Lorsque nous sommes arrivés, nous avons fait la connaissance des pompiers qui allaient nous faire visiter la caserne. L’un s’appelait Olivier, et l’autre Christophe.
En toute première chose, nous sommes entrés dans une salle où il y avait un vidéo-projecteur. Dans cette salle, il nous a expliqué les dangers domestiques : dans la chambre, si la fenêtre est ouverte, le bébé pourrait se servir d’une chaise, y monter et tomber. S’il monte sur une étagère, elle pourrait ne pas tenir, tomber et toutes les affaires tomberaient sur le bébé.

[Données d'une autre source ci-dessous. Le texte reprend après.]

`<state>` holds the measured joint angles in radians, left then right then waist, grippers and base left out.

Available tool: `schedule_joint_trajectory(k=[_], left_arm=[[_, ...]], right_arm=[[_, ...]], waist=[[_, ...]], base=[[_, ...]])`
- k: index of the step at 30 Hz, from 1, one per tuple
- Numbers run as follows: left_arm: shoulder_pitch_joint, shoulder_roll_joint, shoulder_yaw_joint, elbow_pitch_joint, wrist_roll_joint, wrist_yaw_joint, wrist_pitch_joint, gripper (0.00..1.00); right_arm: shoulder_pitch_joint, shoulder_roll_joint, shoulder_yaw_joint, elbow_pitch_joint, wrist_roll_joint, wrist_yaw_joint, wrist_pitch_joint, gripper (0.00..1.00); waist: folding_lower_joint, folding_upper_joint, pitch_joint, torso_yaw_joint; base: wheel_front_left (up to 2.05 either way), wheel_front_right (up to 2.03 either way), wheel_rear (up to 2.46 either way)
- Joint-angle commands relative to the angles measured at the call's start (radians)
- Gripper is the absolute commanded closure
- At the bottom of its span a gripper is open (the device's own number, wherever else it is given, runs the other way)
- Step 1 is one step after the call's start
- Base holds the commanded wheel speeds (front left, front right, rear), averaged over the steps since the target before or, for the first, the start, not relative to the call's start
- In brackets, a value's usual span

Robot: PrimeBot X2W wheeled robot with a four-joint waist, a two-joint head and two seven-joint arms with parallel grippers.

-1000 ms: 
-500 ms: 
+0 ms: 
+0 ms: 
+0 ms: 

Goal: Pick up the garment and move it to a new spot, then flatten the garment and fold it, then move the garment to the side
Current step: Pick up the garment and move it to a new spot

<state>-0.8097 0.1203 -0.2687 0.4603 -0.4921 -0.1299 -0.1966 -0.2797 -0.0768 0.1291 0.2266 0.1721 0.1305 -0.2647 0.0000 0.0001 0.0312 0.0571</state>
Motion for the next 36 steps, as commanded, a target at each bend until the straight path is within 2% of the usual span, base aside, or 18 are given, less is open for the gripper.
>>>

Dans le jardin, il peut y avoir du poison sur les plantes, dans la cabane plein de choses coupantes.
Dans le garage, il y a les scies, le marteau, la tondeuse, le sécateur, la tronçonneuse….
Dans le salon il y a la cheminée, et s’il n’y a pas de grille devant le bébé pourrait se brûler. Dans les escaliers, il pourrait tomber…
Dans la salle de bain, il y a des médicaments très dangereux, la baignoire (ne jamais laisser un bébé seul dans la baignoire : risque de noyade !).
Enfin, dans la cuisine, c’est la pièce la plus dangereuse : l’eau de javel, les produits chimiques, le gaz, le four, la gazinière… tout est dangereaux.
Ensuite, nous avons vu les équipements : le casque jaune sert à mettre sur leur tête pour les protéger du feu dans une maison ; le casque rouge sert à protéger des feux de forêt.
Ils ont des masques pour respirer, et une bouteille à oxygène.
Les pompiers ont un mini bracelet qui fait « toutt toutttt » très fort, qui leur sert à se faire repérer quand ils ont besoin d’aide ou quand ils sont coincés, ou encore quand ils ont trouvé une personne.
Ils ont de très grands gants, de grandes bottes. Leur tenue est très protectrice, car le feu ne peut pas entrer dedans.
Après, ils nous ont fait entrer dans le camion d’urgence ; quand on est entrés dedans, on a eu la tête qui tourne. A l’intérieur, il y avait des ceintures pour immobiliser les blessés ; il y avait une minerve. J’ai vu aussi plein de compresses, une machine à réanimation.
Ils ont une machine qui donne de la lumière même quand il y a des coupures d’électricité.
Dès que la visite fut terminée, on leur a dit « au revoir ». On est retournés à l’école, et on a fait notre sac.